Word for word, write out all of the data below.

• COLLECTED DATA
Segment Open
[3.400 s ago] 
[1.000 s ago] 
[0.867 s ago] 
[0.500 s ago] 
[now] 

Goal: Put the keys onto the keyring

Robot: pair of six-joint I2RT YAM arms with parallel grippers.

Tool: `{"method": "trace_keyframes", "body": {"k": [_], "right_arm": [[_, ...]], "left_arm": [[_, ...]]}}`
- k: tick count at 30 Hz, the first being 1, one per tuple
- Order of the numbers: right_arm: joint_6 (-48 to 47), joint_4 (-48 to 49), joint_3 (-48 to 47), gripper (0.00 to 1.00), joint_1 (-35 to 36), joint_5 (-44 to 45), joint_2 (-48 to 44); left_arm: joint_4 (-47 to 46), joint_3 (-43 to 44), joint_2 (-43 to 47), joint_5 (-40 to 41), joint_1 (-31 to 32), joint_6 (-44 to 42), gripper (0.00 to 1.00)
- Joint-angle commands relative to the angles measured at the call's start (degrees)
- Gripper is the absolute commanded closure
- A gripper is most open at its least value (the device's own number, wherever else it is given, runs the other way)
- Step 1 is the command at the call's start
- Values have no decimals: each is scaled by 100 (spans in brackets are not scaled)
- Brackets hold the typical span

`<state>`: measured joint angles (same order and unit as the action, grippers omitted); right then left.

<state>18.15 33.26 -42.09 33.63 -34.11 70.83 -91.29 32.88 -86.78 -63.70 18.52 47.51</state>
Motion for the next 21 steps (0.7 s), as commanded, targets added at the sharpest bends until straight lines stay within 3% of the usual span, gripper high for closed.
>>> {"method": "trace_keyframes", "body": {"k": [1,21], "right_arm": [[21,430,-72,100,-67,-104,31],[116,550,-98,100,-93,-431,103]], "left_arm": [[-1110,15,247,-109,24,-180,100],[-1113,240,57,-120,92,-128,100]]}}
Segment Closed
• EXERCISE RESULT
[3.400 s ago] 
[1.000 s ago] 
[0.867 s ago] 
[0.500 s ago] 
[now] 

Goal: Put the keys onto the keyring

Robot: pair of six-joint I2RT YAM arms with parallel grippers.

Tool: `{"method": "trace_keyframes", "body": {"k": [_], "right_arm": [[_, ...]], "left_arm": [[_, ...]]}}`
- k: tick count at 30 Hz, the first being 1, one per tuple
- Order of the numbers: right_arm: joint_6 (-48 to 47), joint_4 (-48 to 49), joint_3 (-48 to 47), gripper (0.00 to 1.00), joint_1 (-35 to 36), joint_5 (-44 to 45), joint_2 (-48 to 44); left_arm: joint_4 (-47 to 46), joint_3 (-43 to 44), joint_2 (-43 to 47), joint_5 (-40 to 41), joint_1 (-31 to 32), joint_6 (-44 to 42), gripper (0.00 to 1.00)
- Joint-angle commands relative to the angles measured at the call's start (degrees)
- Gripper is the absolute commanded closure
- A gripper is most open at its least value (the device's own number, wherever else it is given, runs the other way)
- Step 1 is the command at the call's start
- Values have no decimals: each is scaled by 100 (spans in brackets are not scaled)
- Brackets hold the typical span

`<state>`: measured joint angles (same order and unit as the action, grippers omitted); right then left.

<state>18.15 33.26 -42.09 33.63 -34.11 70.83 -91.29 32.88 -86.78 -63.70 18.52 47.51</state>
Motion for the next 21 steps (0.7 s), as commanded, targets added at the sharpest bends until straight lines stay within 3% of the usual span, gripper high for closed.
>>> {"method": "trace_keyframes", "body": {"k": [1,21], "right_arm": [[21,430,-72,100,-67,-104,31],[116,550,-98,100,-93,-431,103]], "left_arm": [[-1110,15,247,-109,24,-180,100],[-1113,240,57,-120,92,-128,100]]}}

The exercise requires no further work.